けれど、あの手の頭が固そうな人たちには、意外と何を助言しても、聞いてもらえないんだよね。サブロウさんだって、もし「この戦は負けますから退いてください」、なんて事実を教えたって、信用しなかっただろうし。むしろ、迷いを残したままムキになって、意地でも死地へ突っ走っていたかもね。そんな結果じゃ、僕らも後味が悪い』
『確かに、それを考えるとサブロウ様の選択は、迷いがなかった分、あながち理不尽ではなかったかもしれませんな。所詮は、たった一人の意見だけでは、大勢の人間の気持ちを変えるなんて不可能でございます。だから戦争が、いつでもどこでも、何度も繰り返されるのでしょう。一つ、勉強になりましたな』
『そうだね。そういう結果にしておこうか。これ以上考えても、埒が明かないし』
『ですが、サブロウさまはお堅いですが、独特の考えを持っていらっしゃるお方でしたな。あの思想は、いつまでも失っていただきたくない、貴重なものでございました』
『確かにね。あの頑固さと忠実さは、僕らには無い新種の宝だ。領土を広げなくてもいいから、その文化と誇りを周りに害されないように、あの人たちの国の中で、末永く貫いてもらいたいものだね』
アルビさまはそれだけ書いて、わたくしをお閉じになりました。
でもわたくしは、アルビさまも結構、頑固者だと思いますぞ。内緒ですがな。
弱くたって、強いものに敵わなくたって、自分が唯一守り抜ける正しき信念があれば、死んだって本望。

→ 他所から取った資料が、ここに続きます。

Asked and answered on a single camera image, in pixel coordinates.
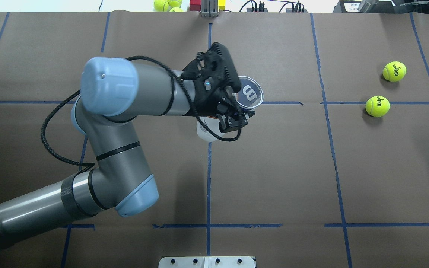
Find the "sticker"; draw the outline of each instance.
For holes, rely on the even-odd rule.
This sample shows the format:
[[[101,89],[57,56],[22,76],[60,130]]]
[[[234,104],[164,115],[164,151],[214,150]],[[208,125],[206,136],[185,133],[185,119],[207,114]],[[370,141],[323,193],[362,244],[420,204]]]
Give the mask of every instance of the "sticker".
[[[344,3],[346,12],[360,12],[359,3]]]
[[[240,76],[241,90],[236,94],[236,100],[243,110],[252,110],[264,100],[263,90],[254,79]]]

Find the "light blue joint cap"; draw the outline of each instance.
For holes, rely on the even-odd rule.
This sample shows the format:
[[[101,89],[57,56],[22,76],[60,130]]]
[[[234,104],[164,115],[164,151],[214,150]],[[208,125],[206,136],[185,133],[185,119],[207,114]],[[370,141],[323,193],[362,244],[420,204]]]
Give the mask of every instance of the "light blue joint cap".
[[[89,112],[113,117],[130,107],[138,85],[138,73],[130,61],[92,58],[85,63],[80,80],[82,104]]]
[[[74,103],[74,106],[72,106],[72,111],[70,112],[70,120],[72,120],[72,124],[74,125],[74,127],[82,134],[86,135],[85,131],[83,131],[80,127],[79,124],[77,123],[77,119],[75,118],[75,107],[77,105],[77,102],[79,102],[80,96],[79,98],[77,98],[77,100]]]
[[[122,217],[129,217],[142,212],[151,207],[158,200],[158,190],[153,174],[138,185],[124,200],[122,200],[115,210]]]

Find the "red object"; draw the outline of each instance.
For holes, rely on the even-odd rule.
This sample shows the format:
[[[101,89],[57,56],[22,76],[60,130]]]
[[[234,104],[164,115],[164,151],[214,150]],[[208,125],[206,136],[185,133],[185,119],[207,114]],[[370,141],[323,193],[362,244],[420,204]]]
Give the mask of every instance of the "red object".
[[[190,10],[201,11],[201,0],[190,0]]]

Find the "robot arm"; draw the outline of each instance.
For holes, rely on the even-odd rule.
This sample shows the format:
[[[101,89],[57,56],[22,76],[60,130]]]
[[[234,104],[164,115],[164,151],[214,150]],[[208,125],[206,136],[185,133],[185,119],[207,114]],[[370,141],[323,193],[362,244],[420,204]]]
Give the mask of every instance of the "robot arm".
[[[113,207],[128,217],[152,206],[158,191],[131,124],[134,117],[184,115],[201,121],[206,115],[219,118],[221,132],[239,134],[255,114],[236,101],[241,83],[221,44],[198,53],[183,71],[129,61],[139,58],[87,62],[72,119],[90,140],[99,167],[0,204],[0,249]]]

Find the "metal cylinder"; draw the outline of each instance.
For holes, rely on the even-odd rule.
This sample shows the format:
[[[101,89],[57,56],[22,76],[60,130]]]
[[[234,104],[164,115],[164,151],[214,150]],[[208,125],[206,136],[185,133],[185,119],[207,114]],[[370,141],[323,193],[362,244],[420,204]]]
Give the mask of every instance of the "metal cylinder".
[[[87,175],[88,172],[76,178],[72,175],[63,181],[0,204],[0,248],[62,227],[76,219],[89,218],[89,213],[102,211],[93,205]],[[61,191],[65,183],[68,185],[68,194]],[[74,208],[64,203],[63,195],[70,195],[74,199],[78,206],[76,211],[71,211]]]
[[[184,115],[190,110],[186,94],[166,70],[157,66],[134,63],[139,76],[139,88],[132,105],[123,113],[110,117],[116,122],[124,122],[137,115]],[[191,80],[183,82],[194,100],[195,90]]]
[[[93,189],[105,207],[119,204],[152,174],[141,146],[114,154],[98,163],[103,176],[94,172]]]
[[[14,243],[71,223],[74,219],[61,200],[61,184],[54,183],[0,204],[0,240]]]
[[[362,0],[359,4],[359,12],[370,13],[376,4],[378,4],[378,0]]]

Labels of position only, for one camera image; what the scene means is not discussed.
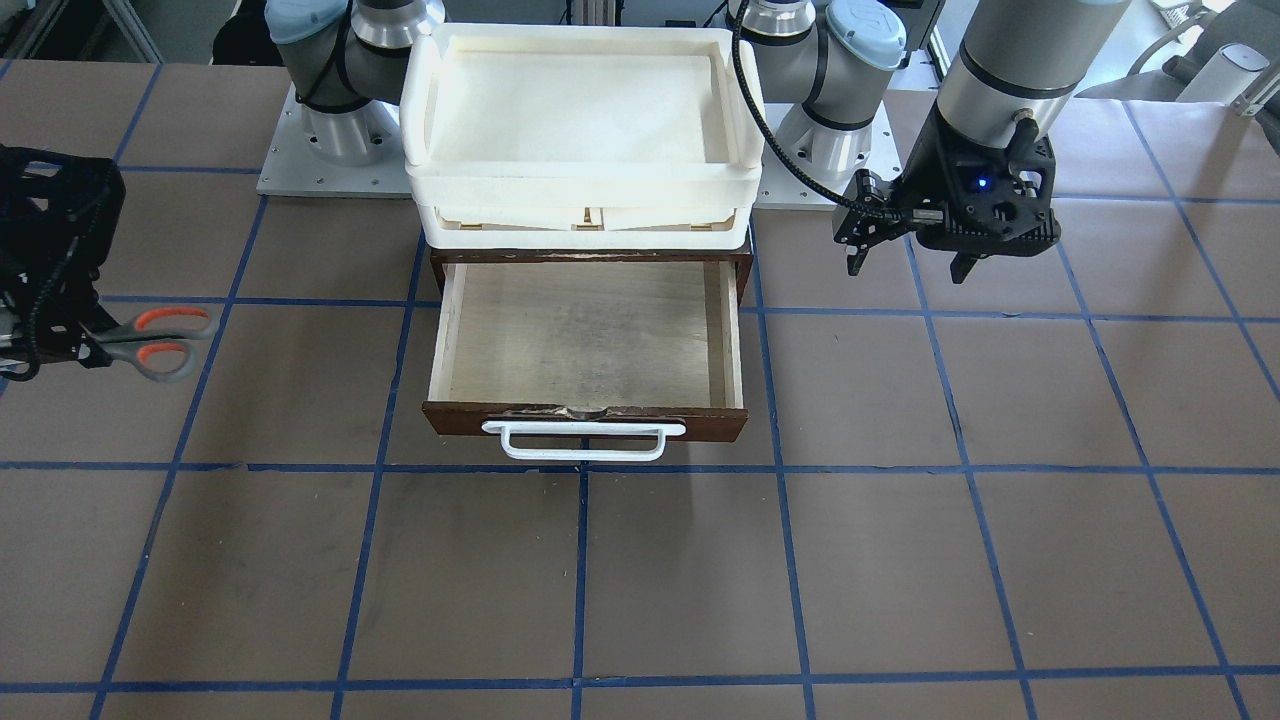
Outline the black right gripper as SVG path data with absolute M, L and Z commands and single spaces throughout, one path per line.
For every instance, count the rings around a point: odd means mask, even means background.
M 93 283 L 125 197 L 110 158 L 1 150 L 3 374 L 36 375 L 54 363 L 113 364 L 99 346 L 125 325 Z

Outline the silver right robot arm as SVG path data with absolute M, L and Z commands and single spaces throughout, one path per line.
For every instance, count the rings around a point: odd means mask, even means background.
M 383 149 L 380 122 L 403 95 L 410 49 L 445 22 L 439 1 L 265 1 L 257 33 L 291 73 L 324 167 Z M 119 165 L 44 149 L 3 149 L 3 377 L 27 382 L 54 363 L 108 366 L 111 347 L 186 351 L 174 331 L 122 324 L 99 301 L 125 199 Z

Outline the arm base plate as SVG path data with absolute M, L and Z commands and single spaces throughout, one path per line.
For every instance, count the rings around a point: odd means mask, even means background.
M 870 124 L 854 131 L 832 129 L 815 123 L 797 102 L 763 105 L 767 123 L 792 160 L 808 176 L 833 192 L 849 186 L 852 173 L 868 169 L 891 181 L 902 169 L 897 145 L 883 104 Z M 833 204 L 796 179 L 767 149 L 755 209 L 829 210 Z
M 262 163 L 268 196 L 408 199 L 398 108 L 371 101 L 326 114 L 296 101 L 291 87 Z

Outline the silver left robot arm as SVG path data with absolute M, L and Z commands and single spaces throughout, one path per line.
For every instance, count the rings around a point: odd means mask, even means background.
M 732 64 L 767 151 L 835 205 L 850 275 L 879 243 L 914 234 L 952 254 L 963 283 L 993 256 L 1033 258 L 1061 227 L 1050 128 L 1126 10 L 1125 1 L 980 1 L 899 176 L 867 167 L 893 74 L 940 1 L 727 1 Z

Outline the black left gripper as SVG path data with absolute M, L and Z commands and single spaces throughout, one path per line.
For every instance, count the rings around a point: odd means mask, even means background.
M 1032 258 L 1061 237 L 1051 208 L 1056 158 L 1036 118 L 1012 127 L 1007 145 L 986 146 L 961 136 L 932 108 L 893 184 L 872 170 L 856 170 L 845 196 L 859 209 L 835 215 L 835 242 L 846 247 L 846 269 L 858 277 L 874 246 L 913 229 L 908 215 L 940 209 L 940 224 L 918 225 L 918 241 L 956 252 L 948 265 L 954 284 L 993 255 Z

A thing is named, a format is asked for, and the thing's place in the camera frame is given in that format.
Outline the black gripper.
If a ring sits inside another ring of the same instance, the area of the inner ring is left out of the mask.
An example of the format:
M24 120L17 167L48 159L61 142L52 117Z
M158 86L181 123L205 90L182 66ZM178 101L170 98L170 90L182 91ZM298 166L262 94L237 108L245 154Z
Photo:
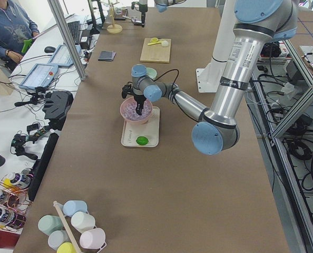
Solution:
M148 11L148 4L139 3L139 11L141 12L141 27L145 27L145 14Z
M146 101L146 97L143 94L142 95L134 94L133 97L134 97L135 102L137 103L137 106L135 109L136 113L139 115L142 115L143 105L144 105L144 102Z

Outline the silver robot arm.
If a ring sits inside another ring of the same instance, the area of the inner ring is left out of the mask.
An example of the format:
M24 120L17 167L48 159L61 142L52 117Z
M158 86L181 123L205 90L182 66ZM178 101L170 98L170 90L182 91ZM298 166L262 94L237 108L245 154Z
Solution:
M229 57L210 108L181 91L174 83L152 80L146 67L132 67L136 111L141 113L145 100L168 98L197 122L191 137L197 150L214 155L233 147L240 133L236 112L248 87L263 46L292 38L297 30L298 1L226 1L222 17L231 18L235 35Z
M155 0L154 3L159 12L164 12L169 6L178 5L186 2L186 0ZM148 12L148 1L138 0L131 3L131 9L141 13L141 26L145 27L146 13Z

と思われる方が、世の中にどれくらいいらっしゃるのかなど、本であるわたくしに知る術は皆無ですが。
何の志もなく、何かに流されてただ生きているだけよりは、はるかに素晴らしい人生が送れるのではないか、とも思えるのです。
さて、次はどのようなお客さまが、わたくしの身体を、知識を満たすきっかけをつくりに来てくださるのでしょうか?
皆さまのご来館を心からお待ちしておりますぞ。